A primera vista, es un simple árbol, en concreto, un pino que se alza a escasos metros del mar y abraza la costa. Podría parecer insignificante en un rincón donde la serenidad parece reinar. Sin embargo, su importancia va más allá de su mera presencia ornamental. Sin este árbol, la identidad visual y poética de Gibara, pueblo excepcional en el oriente cubano, perdería parte de su hermosa singularidad.
El árbol en cuestión habita de forma desgarbada y aislada en un peñasco de la Batería Fernando VII, una fortificación militar construida en el siglo XVIII para resguardar la bahía de los ataques de corsarios y piratas.
Hace unos días pregunté por este pino en un grupo de Facebook que reúne a miles de gibareños y llovieron los comentarios:
“Realicé un juramento de amor allí, un compromiso que cumpliré a cabalidad sin importar las circunstancias“.
“Ese árbol guarda recuerdos muy especiales de mi familia. Conserva añoranzas, nostalgias y reencuentros. Pregúntale, pregúntale al pino… él sabe.“
“Ese pino no está solitario, está en el corazón de todos los gibareños“.
“Oh, si ese pino hablara…“
En ese foro me enteré de que ese árbol ha recibido diversos nombres a lo largo del tiempo, como “El pino solitario“, “El guardián de la bahía“ o “El árbol del amor“. Pero su nombre más especial es “El pino de los poetas“, bautizado así por la poetisa cubana Lalita Curbelo Barberán (Holguín 1930-2002).
Cuentan que bajo la sombra de este árbol aún se suceden tertulias, lecturas de poesía, recitales improvisados y hasta se redactan manuscritos de futuras obras literarias.
Esa quietud, solo interrumpida por el susurro del viento y el suave murmullo de las olas, es el primer destino de escritores cuando llegan a Gibara. Uno de esos ilustres visitantes era el Premio Nacional de Literatura Pablo Armando Fernández (Las Tunas, 1929 – La Habana, 2021).
De alguna manera este pino es sagrado, como los árboles centenarios que han sido epicentros de ceremonias rituales en diversas culturas. El árbol, un lugar de comunión, un vínculo profundo entre la naturaleza y el espíritu humano.
En diferentes culturas ancestrales, por ejemplo, los árboles eran considerados guardianes de la sabiduría, mediadores entre lo divino y lo terrenal debido a su arraigo en la tierra y su ascensión hacia el cielo.
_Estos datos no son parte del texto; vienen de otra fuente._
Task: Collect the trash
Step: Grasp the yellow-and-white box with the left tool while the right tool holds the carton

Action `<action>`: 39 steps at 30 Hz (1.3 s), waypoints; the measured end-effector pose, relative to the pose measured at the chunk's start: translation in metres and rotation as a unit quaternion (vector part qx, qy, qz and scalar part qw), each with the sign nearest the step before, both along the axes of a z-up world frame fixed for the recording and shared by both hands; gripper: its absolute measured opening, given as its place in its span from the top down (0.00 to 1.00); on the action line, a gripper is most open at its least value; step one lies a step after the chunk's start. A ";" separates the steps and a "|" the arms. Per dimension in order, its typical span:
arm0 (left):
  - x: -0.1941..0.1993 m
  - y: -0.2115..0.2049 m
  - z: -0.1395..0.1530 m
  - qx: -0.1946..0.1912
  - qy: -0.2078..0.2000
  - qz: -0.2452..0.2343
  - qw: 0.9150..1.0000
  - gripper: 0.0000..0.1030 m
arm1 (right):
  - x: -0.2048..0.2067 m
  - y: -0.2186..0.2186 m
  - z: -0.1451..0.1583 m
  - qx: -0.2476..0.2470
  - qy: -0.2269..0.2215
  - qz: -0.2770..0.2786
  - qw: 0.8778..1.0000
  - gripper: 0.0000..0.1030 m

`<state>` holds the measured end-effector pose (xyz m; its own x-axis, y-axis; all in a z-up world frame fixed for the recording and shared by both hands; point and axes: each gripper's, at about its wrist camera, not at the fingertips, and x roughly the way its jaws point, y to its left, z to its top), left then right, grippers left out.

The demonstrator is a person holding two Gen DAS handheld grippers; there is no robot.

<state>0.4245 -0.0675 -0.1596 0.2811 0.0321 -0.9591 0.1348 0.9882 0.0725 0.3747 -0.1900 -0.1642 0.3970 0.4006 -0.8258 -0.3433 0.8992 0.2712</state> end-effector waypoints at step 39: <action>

Además, simbolizaban el renacimiento, representando la vida misma en las mitologías de civilizaciones antiguas. Desde el Yggdrasil nórdico, el árbol del mundo que conectaba los diferentes niveles del cosmos, hasta el Bodhi tree bajo el cual Buda alcanzó la iluminación, estos seres vivos eran testigos de la transformación y el renacimiento espiritual.
Por otro lado, los bosques sagrados de los druidas celtas y las selvas tropicales protegidas por las tribus amazónicas encarnaban la idea de que la naturaleza no era simplemente un recurso explotable, sino un ente vivo que merecía respeto y veneración. Veían en la biodiversidad un reflejo de su propia diversidad cultural y espiritual.
“El pino de los poetas“ no sólo se erige como un santuario de la palabra; es también un rincón de resistencia. Su arraigo en esta bendita porción de la geografía cubana concentra, como una metáfora viviente, la fortaleza y la voluntad del pueblo que lo acoge. A lo largo del tiempo, este árbol solitario ha resistido a feroces oleajes e incontables huracanes que han azotado la región. Las cicatrices dejadas por estos embates naturales en su tronco y ramas son, de igual manera, testimonio alegórico de la resiliencia inquebrantable de sus adoradores.
Venerar a los árboles, como a este “Pino de los poetas“, santuario de la palabra y rincón donde las musas murmuran inspiraciones, es un recordatorio constante de la importancia de vivir en armonía con la naturaleza. Cuidar de ellos equivale a cuidar de nosotros mismos.